Exercise instructions:
The span to repeat in the listing below runs from the line containing "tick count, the" to the line containing "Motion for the", inclusive. Repeat it exactly, and only it.

Source data:
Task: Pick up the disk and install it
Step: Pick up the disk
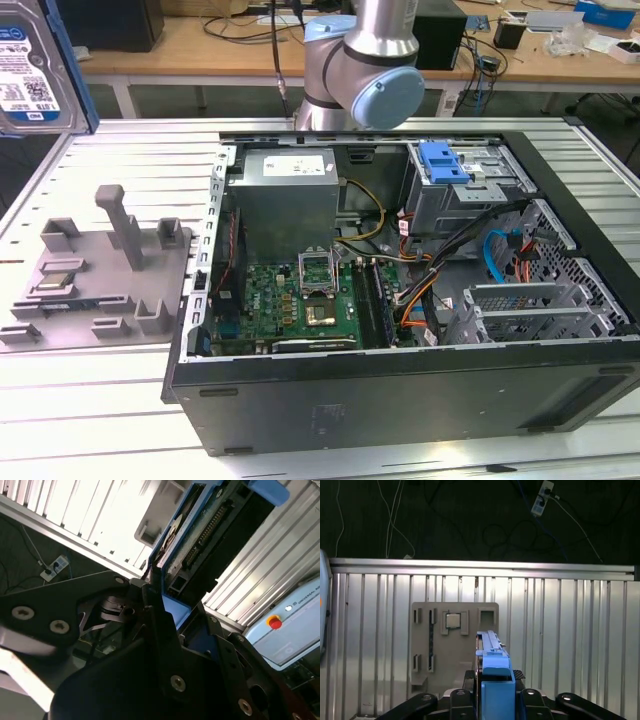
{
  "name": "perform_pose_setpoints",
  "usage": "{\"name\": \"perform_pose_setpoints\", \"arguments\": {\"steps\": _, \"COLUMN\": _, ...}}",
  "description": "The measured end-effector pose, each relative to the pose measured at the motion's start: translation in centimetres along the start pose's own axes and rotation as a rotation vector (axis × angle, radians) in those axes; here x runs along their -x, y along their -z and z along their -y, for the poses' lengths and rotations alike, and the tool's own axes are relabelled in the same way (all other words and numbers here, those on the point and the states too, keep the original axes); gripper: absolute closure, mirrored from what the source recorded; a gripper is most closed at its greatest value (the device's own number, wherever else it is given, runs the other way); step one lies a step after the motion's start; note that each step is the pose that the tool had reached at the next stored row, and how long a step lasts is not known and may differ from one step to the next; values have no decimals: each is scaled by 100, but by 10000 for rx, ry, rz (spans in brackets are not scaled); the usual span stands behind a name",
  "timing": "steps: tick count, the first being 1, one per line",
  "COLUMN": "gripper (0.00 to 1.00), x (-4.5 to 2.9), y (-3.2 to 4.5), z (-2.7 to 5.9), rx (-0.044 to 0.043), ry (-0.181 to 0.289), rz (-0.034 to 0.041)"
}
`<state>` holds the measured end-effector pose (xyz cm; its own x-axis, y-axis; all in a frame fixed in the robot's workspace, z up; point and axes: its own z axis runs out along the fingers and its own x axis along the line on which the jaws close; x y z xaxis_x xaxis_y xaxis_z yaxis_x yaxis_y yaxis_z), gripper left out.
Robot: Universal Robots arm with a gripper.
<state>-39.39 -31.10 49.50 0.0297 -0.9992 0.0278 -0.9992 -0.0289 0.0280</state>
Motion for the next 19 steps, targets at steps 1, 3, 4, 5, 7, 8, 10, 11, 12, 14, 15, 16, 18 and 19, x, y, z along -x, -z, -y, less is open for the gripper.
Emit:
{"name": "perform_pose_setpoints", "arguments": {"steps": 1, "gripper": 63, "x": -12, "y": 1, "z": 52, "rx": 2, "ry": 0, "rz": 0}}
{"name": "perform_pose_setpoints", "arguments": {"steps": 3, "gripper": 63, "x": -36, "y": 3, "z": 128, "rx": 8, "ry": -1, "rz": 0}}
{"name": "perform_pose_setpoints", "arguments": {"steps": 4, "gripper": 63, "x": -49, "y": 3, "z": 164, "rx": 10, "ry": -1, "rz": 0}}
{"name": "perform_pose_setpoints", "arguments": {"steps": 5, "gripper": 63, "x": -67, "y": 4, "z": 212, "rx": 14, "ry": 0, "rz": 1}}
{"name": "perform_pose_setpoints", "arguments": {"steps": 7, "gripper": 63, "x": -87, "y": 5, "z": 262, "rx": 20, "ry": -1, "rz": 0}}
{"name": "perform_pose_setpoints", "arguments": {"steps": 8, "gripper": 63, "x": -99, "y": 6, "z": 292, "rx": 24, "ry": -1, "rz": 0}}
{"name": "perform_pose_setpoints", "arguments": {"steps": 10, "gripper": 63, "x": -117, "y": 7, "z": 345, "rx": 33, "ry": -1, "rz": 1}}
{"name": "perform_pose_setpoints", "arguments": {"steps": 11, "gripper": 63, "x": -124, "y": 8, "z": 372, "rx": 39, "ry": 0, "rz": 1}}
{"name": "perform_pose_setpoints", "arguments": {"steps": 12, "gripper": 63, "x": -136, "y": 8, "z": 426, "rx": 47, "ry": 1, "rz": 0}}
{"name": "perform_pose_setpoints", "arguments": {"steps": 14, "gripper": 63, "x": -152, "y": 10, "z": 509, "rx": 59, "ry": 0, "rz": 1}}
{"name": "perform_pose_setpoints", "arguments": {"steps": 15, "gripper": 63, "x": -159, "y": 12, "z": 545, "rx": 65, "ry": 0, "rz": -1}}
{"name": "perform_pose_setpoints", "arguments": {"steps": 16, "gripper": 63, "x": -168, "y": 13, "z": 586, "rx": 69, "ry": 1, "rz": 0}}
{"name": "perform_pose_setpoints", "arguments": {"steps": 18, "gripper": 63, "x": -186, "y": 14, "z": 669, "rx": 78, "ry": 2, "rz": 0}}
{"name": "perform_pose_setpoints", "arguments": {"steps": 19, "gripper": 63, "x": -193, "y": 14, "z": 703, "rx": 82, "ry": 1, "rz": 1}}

Result for this exercise:
  "timing": "steps: tick count, the first being 1, one per line",
  "COLUMN": "gripper (0.00 to 1.00), x (-4.5 to 2.9), y (-3.2 to 4.5), z (-2.7 to 5.9), rx (-0.044 to 0.043), ry (-0.181 to 0.289), rz (-0.034 to 0.041)"
}
`<state>` holds the measured end-effector pose (xyz cm; its own x-axis, y-axis; all in a frame fixed in the robot's workspace, z up; point and axes: its own z axis runs out along the fingers and its own x axis along the line on which the jaws close; x y z xaxis_x xaxis_y xaxis_z yaxis_x yaxis_y yaxis_z), gripper left out.
Robot: Universal Robots arm with a gripper.
<state>-39.39 -31.10 49.50 0.0297 -0.9992 0.0278 -0.9992 -0.0289 0.0280</state>
Motion for the next 19 steps, targets at steps 1, 3, 4, 5, 7, 8, 10, 11, 12, 14, 15, 16, 18 and 19, x, y, z along -x, -z, -y, less is open for the gripper.

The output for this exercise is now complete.